Yes. "Yathechhasi tatha kuru” “Now, you decide what you have to do." Correct absolutely, very true. That is the spirit. In fact, that's what I said that fortunately in India we have a tradition that revelations are many; infinite in fact, therefore you can never claim that this is the last word. In fact Rig Veda itself says that, “As you begin to rise higher and higher, newer and newer truths will reveal themselves”. So even if you say Rig Veda is a revelation then that revelation itself says that my revelation is not the final one. As you will climb onwards newer and newer truths will appear before you, will reveal themselves to you. It is a fortunate thing in India, that is why in Indian tradition this kind of freedom is so great and dogmatism has not played such a great role as elsewhere.

So we have now two propositions before us. One is the psychology of revelation and where we say that revelation certainly gives you the Truth. But secondly, that one revelation may be valid only for that time, may not be valid for another time. There are revelations which contain a lot of truth, there are other revelations which are half-revelations.
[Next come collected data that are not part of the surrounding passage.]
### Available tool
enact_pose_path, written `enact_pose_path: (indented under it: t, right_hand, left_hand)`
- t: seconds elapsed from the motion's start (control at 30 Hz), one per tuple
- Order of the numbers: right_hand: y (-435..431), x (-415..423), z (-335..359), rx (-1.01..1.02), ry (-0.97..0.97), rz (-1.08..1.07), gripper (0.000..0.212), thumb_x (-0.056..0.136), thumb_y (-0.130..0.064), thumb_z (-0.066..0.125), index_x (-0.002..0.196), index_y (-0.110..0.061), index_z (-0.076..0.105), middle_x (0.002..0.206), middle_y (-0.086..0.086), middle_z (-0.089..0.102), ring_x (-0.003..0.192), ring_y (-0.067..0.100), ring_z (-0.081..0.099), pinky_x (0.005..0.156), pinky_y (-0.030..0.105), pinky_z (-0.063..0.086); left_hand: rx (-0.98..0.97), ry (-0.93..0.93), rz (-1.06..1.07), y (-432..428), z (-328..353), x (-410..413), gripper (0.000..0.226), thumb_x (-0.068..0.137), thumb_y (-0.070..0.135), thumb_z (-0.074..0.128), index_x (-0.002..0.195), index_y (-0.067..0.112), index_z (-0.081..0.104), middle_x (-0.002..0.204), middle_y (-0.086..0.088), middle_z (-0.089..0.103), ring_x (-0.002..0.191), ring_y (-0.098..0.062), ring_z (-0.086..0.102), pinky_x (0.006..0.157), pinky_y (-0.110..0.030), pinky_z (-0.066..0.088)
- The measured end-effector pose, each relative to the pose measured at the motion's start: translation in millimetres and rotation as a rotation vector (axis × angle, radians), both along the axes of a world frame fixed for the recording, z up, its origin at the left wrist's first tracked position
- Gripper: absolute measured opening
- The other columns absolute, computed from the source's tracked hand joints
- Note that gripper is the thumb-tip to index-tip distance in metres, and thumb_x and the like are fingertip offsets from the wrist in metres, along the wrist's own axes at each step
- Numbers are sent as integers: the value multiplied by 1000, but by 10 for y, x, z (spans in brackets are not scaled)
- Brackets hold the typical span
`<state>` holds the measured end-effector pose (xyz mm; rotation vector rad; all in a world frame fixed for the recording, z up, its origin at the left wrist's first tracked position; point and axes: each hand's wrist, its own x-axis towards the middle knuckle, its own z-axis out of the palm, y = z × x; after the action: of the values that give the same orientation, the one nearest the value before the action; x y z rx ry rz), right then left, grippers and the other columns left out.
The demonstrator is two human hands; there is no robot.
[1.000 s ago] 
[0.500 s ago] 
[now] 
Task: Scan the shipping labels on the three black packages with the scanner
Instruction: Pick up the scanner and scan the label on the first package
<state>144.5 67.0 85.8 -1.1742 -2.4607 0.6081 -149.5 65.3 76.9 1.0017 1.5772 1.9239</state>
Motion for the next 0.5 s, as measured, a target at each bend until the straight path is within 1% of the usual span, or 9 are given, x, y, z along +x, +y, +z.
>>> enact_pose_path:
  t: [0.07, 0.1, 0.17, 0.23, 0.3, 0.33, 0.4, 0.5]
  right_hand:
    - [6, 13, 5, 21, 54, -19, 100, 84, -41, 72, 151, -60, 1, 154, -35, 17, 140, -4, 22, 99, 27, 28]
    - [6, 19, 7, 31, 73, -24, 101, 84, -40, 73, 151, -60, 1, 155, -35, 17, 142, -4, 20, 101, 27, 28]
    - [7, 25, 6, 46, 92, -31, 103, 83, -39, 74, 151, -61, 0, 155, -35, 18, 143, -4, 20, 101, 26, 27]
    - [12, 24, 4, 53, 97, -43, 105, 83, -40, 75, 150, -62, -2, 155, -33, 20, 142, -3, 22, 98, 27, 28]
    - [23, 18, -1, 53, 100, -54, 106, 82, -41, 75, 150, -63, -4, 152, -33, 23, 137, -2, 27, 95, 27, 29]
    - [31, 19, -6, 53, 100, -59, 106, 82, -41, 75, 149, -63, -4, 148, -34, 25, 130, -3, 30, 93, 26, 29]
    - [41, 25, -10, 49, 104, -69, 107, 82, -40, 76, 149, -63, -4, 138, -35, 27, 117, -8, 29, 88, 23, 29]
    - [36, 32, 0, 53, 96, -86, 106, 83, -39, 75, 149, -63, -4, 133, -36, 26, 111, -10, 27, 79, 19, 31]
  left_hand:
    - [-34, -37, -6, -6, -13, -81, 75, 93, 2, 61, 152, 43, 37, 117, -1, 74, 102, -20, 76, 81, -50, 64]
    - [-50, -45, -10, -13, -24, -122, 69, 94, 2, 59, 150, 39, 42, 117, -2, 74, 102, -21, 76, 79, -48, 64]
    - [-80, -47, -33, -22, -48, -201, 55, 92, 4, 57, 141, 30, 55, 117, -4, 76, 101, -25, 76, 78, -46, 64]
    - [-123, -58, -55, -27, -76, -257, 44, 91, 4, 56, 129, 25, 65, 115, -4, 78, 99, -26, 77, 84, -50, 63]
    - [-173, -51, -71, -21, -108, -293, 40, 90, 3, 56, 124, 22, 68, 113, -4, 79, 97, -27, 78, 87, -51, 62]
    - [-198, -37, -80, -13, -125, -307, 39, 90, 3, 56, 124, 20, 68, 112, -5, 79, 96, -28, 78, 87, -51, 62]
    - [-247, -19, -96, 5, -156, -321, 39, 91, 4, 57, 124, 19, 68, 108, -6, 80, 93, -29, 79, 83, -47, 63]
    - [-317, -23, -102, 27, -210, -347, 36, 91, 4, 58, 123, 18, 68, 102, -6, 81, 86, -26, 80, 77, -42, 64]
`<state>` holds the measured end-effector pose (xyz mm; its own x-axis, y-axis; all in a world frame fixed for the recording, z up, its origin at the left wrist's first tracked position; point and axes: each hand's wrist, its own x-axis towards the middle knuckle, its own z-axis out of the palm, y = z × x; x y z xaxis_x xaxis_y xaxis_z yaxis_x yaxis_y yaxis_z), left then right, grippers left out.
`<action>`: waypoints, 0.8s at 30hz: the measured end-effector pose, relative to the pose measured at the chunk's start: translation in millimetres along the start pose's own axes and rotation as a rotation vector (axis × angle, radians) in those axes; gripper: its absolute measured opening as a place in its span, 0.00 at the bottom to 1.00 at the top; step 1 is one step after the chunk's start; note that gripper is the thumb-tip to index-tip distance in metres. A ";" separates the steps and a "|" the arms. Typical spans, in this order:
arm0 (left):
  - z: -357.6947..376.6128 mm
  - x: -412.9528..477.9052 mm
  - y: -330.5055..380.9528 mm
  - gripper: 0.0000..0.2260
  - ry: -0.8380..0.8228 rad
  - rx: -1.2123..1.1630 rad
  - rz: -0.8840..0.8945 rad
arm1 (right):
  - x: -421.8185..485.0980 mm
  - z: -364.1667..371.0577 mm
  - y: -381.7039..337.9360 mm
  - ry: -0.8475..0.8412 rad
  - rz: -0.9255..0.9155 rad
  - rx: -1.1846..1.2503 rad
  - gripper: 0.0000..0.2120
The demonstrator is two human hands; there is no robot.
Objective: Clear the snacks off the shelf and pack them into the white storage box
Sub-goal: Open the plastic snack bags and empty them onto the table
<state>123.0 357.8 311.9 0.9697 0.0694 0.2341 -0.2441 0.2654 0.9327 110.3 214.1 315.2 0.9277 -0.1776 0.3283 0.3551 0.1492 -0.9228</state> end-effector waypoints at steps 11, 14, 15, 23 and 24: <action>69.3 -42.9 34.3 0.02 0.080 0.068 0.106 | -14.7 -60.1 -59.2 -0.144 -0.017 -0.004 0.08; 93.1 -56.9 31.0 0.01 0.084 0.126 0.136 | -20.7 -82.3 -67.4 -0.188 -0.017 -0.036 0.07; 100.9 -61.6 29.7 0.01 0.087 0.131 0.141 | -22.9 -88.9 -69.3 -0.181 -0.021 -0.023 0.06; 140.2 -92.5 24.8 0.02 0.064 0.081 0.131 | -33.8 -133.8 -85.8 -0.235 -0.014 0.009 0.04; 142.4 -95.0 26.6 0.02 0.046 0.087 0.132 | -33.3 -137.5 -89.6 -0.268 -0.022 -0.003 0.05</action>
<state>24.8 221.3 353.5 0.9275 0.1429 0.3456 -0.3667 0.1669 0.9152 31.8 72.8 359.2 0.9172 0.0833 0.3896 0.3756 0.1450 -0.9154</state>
In fact, there can be a good science of revelations. People normally think that revelation is simply a matter of illumination suddenly, and that is the end of the matter. But there is a body of revelations, there is a growing body of revelations in fact. All of them are true or some of them are true, some of them have lost that validity or directness at present. There were certain which are only revelations in action. Mother has written one very important statement after writing something on a particular book, she said: “Do not make dogma of what I have said. All my words are words of ‘force of action’. My words have come out in the anvil of action, and therefore they are true only on the process of action.” So, there can be revelations which are only valid today, and may be surpassed tomorrow and there may be other kinds of truths. This is the first point.

The second point is the language in which the revelation comes may be quite different in different languages. There was a belief in India that revelation must come only in Sanskrit. But that is not true. The language is simply a vehicle in which a revelation clothes itself. In one of the verses of the Rig Veda, there is a description as to how the Vedic hymns were composed, in which it is said, “The Truth comes travelling from above, selects its clothing (of words) and then finds utterance.” So, words are as it were the intermediate field, the truth comes from above, not in words, words are secondary, first is the truth revelation. There is a light, what we call the real knowledge, not verbal knowledge, not something in words but knowledge, knowledge which can be known independent of words that knowledge is revealed. It travels down to the field of words and then appropriately the knowledge itself selects the right words and takes utterance. So it depends upon your atmosphere of your words. Out of your storehouse of your words, that revelation takes a clothing and is uttered. Therefore, to say that this word is a final word, an ultimate word of which an iota can't be changed, that rigidity is not right.

I think we can stop here today, we shall continue as soon as I come back from Madras ...l may be going tomorrow.